> **About this exercise**
A single number is wanted: how many lines of the data below include the string "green"?
-- Opening Marker --
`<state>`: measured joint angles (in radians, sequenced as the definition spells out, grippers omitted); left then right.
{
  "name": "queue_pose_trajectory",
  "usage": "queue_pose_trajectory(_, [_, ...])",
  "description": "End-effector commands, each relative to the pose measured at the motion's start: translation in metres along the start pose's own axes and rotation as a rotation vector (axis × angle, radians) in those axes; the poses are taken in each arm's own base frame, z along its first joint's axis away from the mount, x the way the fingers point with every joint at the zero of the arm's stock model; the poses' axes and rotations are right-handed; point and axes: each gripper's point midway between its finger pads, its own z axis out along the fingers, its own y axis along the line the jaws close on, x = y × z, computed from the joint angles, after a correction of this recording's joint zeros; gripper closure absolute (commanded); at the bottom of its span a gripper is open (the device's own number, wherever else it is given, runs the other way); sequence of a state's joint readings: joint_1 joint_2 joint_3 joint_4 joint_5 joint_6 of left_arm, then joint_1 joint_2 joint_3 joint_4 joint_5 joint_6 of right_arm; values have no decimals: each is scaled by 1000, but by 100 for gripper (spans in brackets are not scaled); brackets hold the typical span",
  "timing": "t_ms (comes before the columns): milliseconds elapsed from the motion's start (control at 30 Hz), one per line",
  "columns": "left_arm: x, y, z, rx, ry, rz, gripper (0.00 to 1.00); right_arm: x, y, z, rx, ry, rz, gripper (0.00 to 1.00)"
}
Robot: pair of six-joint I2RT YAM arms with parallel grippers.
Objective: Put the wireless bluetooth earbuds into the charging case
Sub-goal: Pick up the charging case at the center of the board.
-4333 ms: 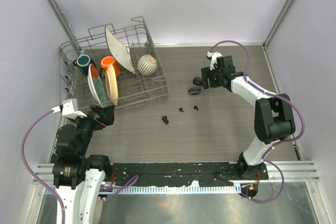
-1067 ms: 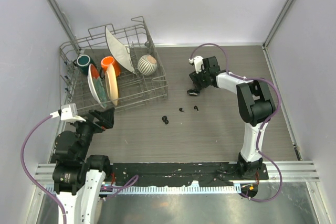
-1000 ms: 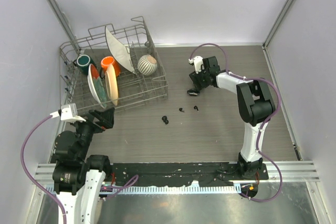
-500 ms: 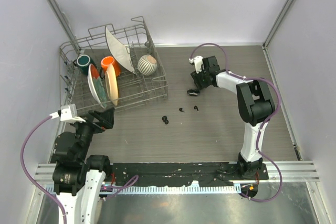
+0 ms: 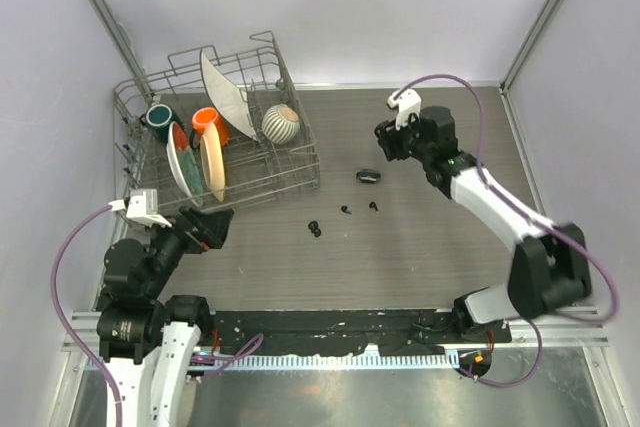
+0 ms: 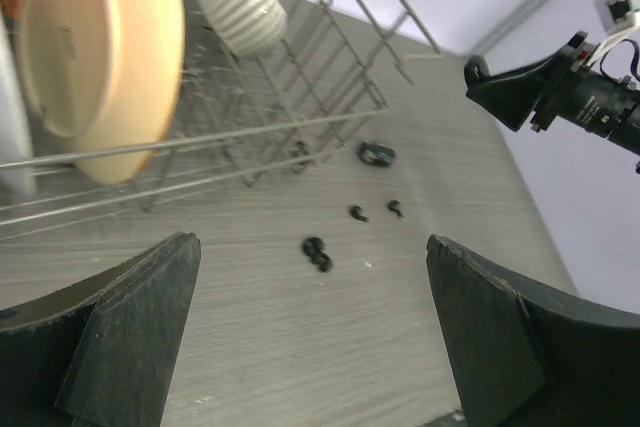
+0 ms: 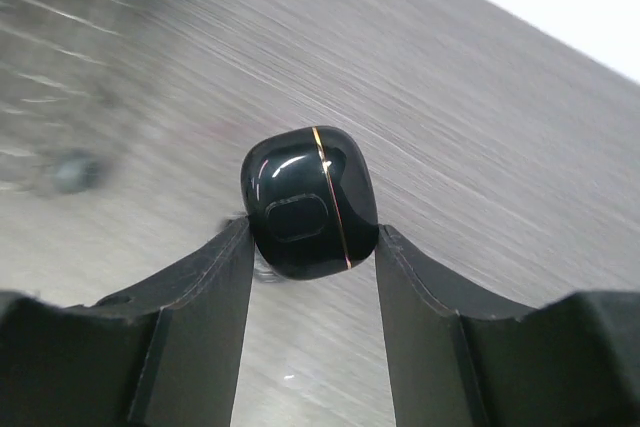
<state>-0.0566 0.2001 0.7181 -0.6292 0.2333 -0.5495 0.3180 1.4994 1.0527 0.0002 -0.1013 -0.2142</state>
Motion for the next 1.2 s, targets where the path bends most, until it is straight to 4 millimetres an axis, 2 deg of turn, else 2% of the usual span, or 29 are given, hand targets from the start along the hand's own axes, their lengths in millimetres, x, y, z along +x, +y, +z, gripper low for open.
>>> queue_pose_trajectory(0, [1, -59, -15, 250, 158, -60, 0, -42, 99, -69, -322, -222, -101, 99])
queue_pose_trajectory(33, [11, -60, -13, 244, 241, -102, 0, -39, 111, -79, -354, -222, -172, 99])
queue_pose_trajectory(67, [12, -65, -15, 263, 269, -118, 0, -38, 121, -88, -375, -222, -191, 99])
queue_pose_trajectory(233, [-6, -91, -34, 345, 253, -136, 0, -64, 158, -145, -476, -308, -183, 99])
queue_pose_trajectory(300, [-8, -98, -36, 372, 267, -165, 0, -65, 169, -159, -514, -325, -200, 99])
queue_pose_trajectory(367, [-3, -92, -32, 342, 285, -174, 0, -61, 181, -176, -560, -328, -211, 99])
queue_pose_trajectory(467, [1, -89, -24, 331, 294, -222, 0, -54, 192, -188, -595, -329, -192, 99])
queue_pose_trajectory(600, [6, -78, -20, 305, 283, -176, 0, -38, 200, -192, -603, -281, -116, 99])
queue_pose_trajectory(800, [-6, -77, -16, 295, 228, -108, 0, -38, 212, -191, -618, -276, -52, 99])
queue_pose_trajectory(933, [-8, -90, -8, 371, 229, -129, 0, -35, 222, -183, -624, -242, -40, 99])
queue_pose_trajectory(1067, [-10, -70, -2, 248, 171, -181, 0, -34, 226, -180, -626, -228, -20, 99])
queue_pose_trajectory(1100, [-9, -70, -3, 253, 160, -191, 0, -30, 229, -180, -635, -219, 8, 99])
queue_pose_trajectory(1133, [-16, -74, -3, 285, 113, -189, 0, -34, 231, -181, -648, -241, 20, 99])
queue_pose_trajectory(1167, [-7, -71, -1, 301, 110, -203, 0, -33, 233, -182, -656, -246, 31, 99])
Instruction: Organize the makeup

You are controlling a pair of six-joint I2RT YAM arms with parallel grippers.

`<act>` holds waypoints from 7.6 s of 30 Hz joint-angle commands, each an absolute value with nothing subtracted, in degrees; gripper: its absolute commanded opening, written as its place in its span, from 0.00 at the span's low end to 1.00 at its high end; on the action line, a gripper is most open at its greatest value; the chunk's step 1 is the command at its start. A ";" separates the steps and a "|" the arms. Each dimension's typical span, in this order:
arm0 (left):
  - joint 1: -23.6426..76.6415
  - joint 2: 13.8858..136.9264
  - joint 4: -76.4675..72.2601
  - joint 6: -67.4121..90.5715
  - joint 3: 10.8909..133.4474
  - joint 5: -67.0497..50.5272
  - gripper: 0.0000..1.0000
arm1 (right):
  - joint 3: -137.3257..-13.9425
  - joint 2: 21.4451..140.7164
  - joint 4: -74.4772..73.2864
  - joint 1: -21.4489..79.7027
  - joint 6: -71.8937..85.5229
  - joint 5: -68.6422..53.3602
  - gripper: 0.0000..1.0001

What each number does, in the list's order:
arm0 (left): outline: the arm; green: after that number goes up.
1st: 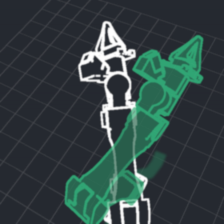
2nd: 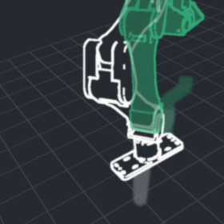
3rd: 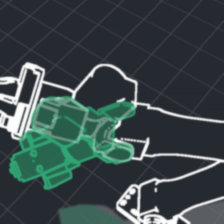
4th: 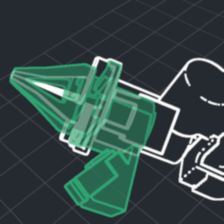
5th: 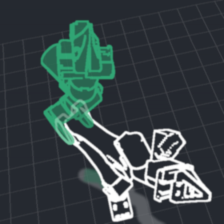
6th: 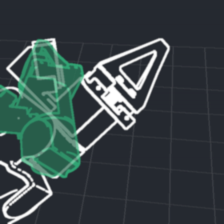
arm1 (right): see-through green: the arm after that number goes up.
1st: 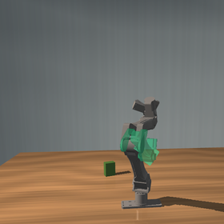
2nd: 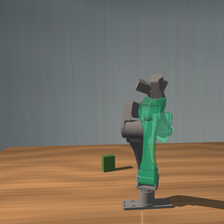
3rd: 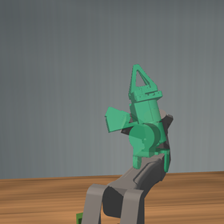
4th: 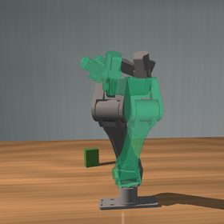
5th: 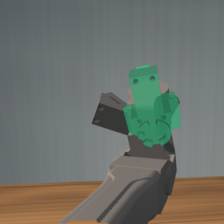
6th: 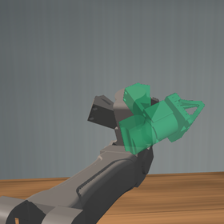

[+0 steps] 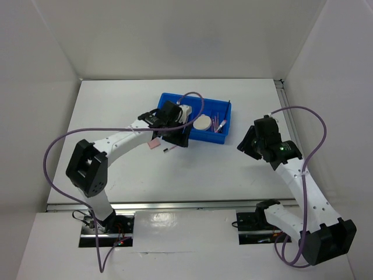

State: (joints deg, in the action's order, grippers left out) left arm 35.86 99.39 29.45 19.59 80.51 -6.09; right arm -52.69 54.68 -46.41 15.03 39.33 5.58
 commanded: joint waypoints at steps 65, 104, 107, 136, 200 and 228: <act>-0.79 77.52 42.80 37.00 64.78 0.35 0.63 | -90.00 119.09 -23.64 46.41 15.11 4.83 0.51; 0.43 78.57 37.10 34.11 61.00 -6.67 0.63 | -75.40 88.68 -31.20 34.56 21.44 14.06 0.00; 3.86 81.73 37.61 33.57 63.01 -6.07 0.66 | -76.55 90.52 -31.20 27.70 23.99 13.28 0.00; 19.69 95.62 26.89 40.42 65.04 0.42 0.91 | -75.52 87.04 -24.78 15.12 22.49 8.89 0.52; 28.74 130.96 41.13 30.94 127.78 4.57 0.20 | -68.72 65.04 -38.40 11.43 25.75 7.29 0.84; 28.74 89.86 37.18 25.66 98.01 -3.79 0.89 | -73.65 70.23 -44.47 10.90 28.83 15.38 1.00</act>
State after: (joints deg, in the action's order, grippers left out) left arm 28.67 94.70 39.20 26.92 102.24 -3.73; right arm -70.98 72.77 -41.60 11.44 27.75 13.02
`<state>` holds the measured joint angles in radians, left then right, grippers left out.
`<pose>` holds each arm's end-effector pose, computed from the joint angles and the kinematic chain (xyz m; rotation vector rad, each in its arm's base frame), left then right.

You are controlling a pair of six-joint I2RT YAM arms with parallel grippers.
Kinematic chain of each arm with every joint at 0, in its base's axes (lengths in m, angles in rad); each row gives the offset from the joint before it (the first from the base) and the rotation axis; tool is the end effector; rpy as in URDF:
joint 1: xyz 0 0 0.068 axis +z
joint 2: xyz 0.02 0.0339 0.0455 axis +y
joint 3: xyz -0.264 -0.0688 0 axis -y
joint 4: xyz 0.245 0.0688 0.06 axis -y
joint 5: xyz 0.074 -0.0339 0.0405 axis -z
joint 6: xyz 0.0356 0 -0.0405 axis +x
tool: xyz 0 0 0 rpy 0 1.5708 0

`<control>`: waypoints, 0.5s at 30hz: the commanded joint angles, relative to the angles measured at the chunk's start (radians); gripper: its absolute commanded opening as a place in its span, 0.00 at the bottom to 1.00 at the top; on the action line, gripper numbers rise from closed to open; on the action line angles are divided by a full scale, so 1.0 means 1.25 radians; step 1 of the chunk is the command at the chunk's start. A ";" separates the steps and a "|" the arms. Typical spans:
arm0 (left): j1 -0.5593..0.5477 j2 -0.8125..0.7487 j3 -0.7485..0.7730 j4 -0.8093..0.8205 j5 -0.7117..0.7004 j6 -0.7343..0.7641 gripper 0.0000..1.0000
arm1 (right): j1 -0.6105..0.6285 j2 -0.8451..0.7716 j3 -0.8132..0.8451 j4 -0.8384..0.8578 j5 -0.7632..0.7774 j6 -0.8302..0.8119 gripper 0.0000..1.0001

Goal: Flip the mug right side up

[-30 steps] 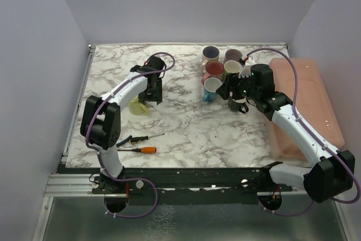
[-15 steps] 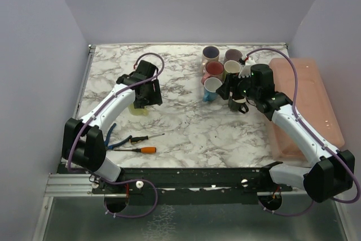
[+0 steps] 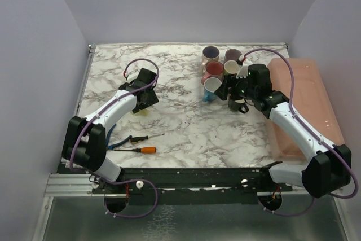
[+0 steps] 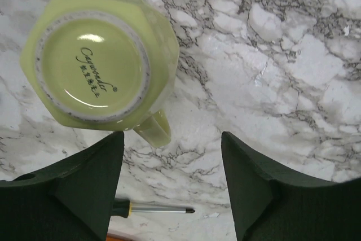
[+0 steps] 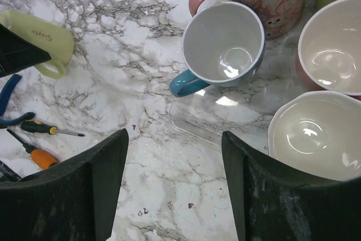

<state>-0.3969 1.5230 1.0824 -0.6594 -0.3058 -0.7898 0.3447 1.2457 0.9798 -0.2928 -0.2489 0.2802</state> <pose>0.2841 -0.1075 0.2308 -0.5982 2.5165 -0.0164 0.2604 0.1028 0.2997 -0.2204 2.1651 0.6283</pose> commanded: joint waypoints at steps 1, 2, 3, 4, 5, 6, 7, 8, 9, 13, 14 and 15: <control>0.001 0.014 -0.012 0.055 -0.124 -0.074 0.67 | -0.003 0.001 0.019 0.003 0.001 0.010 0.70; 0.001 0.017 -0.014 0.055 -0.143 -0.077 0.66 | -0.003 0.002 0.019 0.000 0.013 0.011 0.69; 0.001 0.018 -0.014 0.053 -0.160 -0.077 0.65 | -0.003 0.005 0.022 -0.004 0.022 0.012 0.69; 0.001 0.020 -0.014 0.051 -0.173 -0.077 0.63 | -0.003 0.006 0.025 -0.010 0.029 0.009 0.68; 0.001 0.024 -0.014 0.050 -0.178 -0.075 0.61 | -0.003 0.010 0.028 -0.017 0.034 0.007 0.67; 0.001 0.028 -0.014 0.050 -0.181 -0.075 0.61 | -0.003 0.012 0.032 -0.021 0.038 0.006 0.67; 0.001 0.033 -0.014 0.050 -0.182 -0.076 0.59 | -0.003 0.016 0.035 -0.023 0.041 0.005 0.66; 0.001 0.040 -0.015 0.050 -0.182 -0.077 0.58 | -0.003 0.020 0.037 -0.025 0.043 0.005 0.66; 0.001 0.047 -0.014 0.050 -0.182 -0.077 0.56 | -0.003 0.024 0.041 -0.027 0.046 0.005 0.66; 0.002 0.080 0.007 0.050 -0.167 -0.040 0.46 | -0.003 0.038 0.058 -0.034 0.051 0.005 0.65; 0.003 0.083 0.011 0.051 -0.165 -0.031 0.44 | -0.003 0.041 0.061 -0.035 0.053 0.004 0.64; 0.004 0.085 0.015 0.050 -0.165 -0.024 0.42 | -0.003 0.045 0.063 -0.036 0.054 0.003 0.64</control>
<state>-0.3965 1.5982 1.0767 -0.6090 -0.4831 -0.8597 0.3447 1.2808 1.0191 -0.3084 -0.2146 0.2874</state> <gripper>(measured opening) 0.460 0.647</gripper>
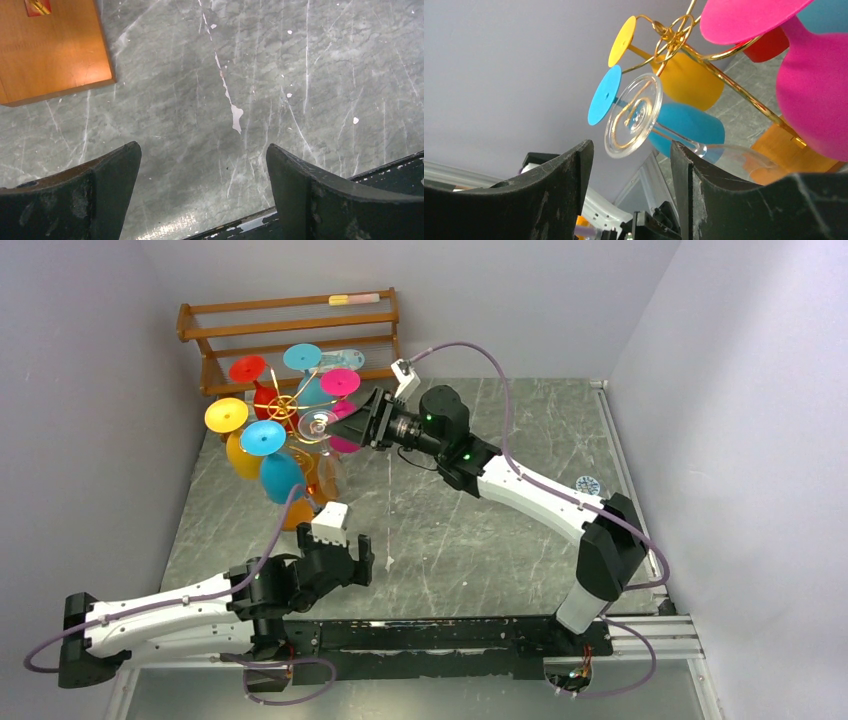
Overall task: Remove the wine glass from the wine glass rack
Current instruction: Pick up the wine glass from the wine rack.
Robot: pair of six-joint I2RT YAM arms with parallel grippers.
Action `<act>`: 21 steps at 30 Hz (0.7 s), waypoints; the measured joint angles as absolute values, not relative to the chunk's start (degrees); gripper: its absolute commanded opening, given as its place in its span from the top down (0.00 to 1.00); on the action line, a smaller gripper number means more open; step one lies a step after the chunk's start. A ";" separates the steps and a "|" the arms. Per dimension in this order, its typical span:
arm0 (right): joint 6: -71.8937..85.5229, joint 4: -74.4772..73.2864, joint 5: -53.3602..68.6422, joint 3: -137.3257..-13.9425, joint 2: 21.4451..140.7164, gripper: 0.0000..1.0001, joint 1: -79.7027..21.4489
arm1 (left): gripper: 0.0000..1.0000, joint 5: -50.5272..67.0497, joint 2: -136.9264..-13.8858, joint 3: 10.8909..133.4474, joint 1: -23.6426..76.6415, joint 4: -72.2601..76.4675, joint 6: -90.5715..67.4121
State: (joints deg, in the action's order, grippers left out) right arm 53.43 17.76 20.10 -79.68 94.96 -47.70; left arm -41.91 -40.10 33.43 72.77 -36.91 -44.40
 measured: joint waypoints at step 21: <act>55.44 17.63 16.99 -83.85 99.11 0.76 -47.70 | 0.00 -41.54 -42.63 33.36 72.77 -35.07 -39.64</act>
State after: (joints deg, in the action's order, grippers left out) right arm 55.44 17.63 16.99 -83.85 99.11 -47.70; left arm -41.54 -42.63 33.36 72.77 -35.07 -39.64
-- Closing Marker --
> **Written response**
2